Lewis Hamilton arrived in Montreal this week ready to talk apexes, tyre temps and Ferrari’s renaissance. Instead, on the eve of the Canadian Grand Prix, the conversation veered to something that still hits him far deeper: Arsenal finally lifting the Premier League trophy.

The seven-time world champion, a lifelong Arsenal supporter, admitted the club’s title win had reduced him to tears, dragging him back to childhood streets a long way from the Emirates.

“I shed a tear, to be honest,” Hamilton said, his voice softening as he drifted from racing lines to touchlines. Arsenal’s coronation was sealed on Tuesday, when Manchester City’s 1-1 draw with Bournemouth ended a 22-year wait for the Premier League crown. For Hamilton, it felt like the payoff to a promise made as a boy in Stevenage.

He remembered being five, a kid kicking a ball around the corner, the only Black child in the area, surrounded by rival allegiances.

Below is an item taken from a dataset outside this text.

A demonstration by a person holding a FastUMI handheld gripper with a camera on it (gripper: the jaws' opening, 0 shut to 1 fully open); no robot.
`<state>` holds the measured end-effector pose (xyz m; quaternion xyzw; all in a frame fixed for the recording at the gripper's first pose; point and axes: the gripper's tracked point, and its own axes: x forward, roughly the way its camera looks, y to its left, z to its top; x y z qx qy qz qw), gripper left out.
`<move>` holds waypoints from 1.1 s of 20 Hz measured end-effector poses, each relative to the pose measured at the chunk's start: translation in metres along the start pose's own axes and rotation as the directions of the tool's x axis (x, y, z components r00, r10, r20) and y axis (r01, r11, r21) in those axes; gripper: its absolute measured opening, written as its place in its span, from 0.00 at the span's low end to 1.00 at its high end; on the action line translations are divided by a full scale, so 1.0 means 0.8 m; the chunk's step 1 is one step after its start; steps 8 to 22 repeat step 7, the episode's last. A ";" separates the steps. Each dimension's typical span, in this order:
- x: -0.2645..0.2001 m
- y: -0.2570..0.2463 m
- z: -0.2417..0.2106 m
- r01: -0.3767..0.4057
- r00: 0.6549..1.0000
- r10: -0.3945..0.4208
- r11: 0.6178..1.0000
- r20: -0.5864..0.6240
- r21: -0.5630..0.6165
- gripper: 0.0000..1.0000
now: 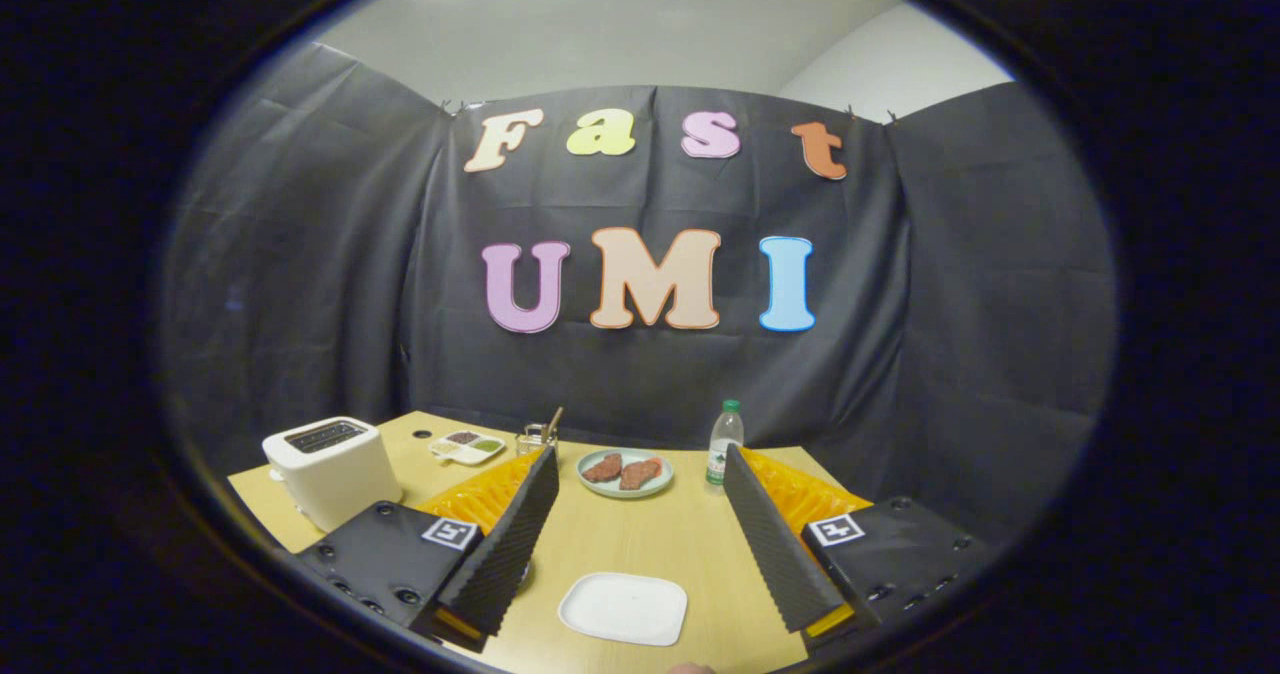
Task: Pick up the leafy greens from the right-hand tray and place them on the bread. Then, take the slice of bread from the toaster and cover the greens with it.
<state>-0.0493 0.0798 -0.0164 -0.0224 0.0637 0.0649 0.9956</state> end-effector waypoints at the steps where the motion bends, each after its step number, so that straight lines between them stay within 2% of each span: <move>1: 0.003 -0.005 0.006 0.007 1.000 -0.007 1.000 0.016 0.002 1.00; 7: 0.008 -0.012 0.021 0.016 0.998 -0.015 1.000 0.055 -0.012 1.00; 22: 0.008 -0.012 0.021 0.016 0.998 -0.015 1.000 0.055 -0.012 1.00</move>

“I remember being five years old, playing football around the corner in Stevenage. I was the only Black kid in the area, and everyone supported West Ham, Tottenham, or Manchester United,” he recalled.

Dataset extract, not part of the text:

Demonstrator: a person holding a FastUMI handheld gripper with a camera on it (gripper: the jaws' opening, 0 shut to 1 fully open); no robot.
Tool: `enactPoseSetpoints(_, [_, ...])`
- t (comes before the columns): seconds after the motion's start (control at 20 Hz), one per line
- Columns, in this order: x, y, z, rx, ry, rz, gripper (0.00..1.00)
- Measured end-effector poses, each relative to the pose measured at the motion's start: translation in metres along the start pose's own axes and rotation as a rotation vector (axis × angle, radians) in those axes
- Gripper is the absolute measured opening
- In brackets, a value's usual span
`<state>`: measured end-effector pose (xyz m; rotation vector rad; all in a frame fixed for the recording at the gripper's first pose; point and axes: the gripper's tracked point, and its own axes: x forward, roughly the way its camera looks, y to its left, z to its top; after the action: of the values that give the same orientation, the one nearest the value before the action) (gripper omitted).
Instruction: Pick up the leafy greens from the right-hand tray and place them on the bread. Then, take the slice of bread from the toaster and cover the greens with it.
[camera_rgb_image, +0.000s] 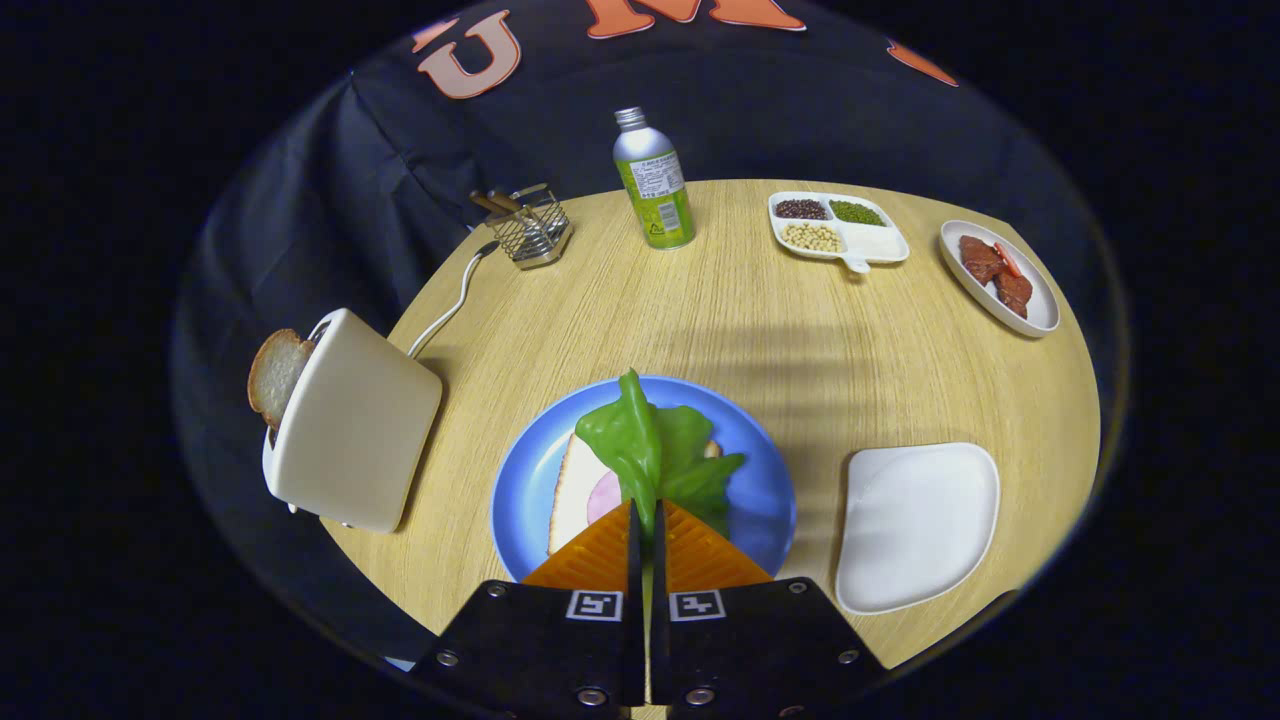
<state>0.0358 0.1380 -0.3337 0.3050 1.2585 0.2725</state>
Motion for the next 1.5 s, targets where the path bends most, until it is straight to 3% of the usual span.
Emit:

Arsenal came into his life not through a star player or a famous final, but via a sibling’s nudge.

“She gave me a little dig in the arm and said, ‘You have to support Arsenal.’ We had a laugh about that the other day,” Hamilton said of his sister, who effectively signed him up for a lifetime of North London angst and, finally, ecstasy.

From there, the drivers’ press conference turned into an impromptu football forum.

Gasly flies the PSG flag

Sitting a few seats away, Alpine’s Pierre Gasly saw his opening. If Hamilton’s heart is in North London, Gasly’s is firmly in Paris.

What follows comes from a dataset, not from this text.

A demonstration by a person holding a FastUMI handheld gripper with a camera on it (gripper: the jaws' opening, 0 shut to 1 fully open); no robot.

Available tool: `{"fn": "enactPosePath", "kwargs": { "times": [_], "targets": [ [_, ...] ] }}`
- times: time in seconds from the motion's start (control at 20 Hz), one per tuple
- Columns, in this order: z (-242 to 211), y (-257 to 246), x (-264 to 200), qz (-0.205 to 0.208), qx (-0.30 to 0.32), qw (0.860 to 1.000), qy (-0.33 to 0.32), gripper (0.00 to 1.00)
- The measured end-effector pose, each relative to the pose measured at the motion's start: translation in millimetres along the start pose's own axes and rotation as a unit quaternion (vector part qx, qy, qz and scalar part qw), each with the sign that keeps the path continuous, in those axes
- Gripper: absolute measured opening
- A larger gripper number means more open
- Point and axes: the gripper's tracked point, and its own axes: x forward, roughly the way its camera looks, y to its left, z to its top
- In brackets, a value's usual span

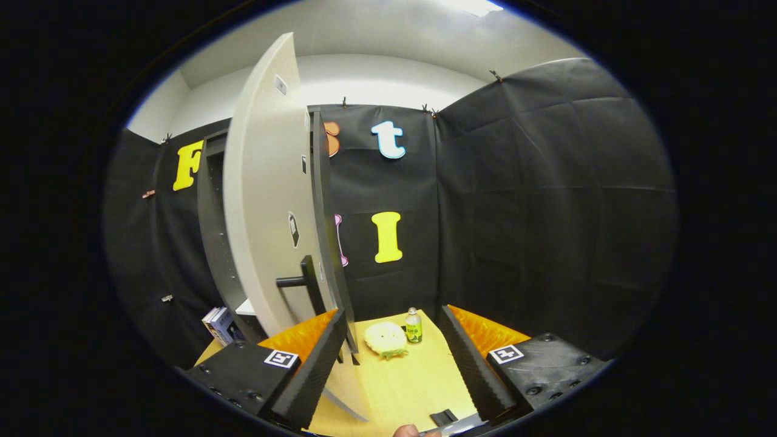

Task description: Open the shoe cabinet door, grab the shoes and put them into the shoe cabinet, then close the shoe cabinet door.

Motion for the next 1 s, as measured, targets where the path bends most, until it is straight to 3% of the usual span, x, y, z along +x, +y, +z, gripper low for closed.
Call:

“I’m glad we started talking about real stuff,” he joked, leaning into the rivalry as he declared himself a proud Paris Saint-Germain fan ahead of next week’s Champions League clash with Arsenal.

PSG have their own domestic dominance to celebrate, having wrapped up a fifth successive Ligue 1 title with a 2-0 win away at Lens last week. For Gasly, the league form is the platform, not the destination.

He expects a “fantastic game of football” when PSG meet Arsenal and made his loyalties crystal clear. “I’ll obviously be rooting for PSG, and hopefully they can bring in a second Champions League,” he said.

Two drivers, two clubs, one looming European showdown. The banter in Montreal may be light, but the allegiance is not.

Perez plans a World Cup dash

Further down the pitlane, football talk took on a different shape. For Cadillac’s Sergio Perez, it is not about club colours in Europe, but a once-in-a-lifetime tournament at home.

The Mexican has already started plotting a mid-season dash from Europe back to his native Guadalajara to watch his country at the upcoming World Cup, with matches scheduled in his home city.

“I literally have to come just for the game and then go back to Europe. We will make it happen,” Perez said, fully aware of the logistical chaos such a trip invites.

The motivation is simple. “It’s a World Cup at home. Anything can happen,” he added, cautiously optimistic about Mexico’s chances but clearly unwilling to miss the moment.

Antonelli caught between Brazil and Messi

At the sharp end of the championship, Kimi Antonelli leads the standings on track, but off it he finds himself without a natural nation to follow. With Italy absent from the tournament, the Mercedes driver is a neutral in need of a team.

“I do really like Brazil, for example, the way they play the game,” he said, drawn to the flair and rhythm that has seduced generations of neutrals.

Yet his admiration for Lionel Messi pulls him in another direction. “But again, I’m also cheering for Messi, one of my favourite players when I was little, and also I got to meet him in Miami,” Antonelli added, sounding more like an awestruck fan than a title favourite.

Italy’s failure to qualify still stings.

“Italy is not in it, unfortunately. So we’re going to wait another four years, maybe,” he said. “It’s a disaster, but it’s okay.”

From Hamilton’s tear for Arsenal to Gasly’s Parisian pride, from Perez plotting a World Cup detour to Antonelli torn between Brazil and Messi, the Montreal paddock made one thing clear: for all the noise of V6 engines and carbon fibre, football still finds a way to cut straight through the visor.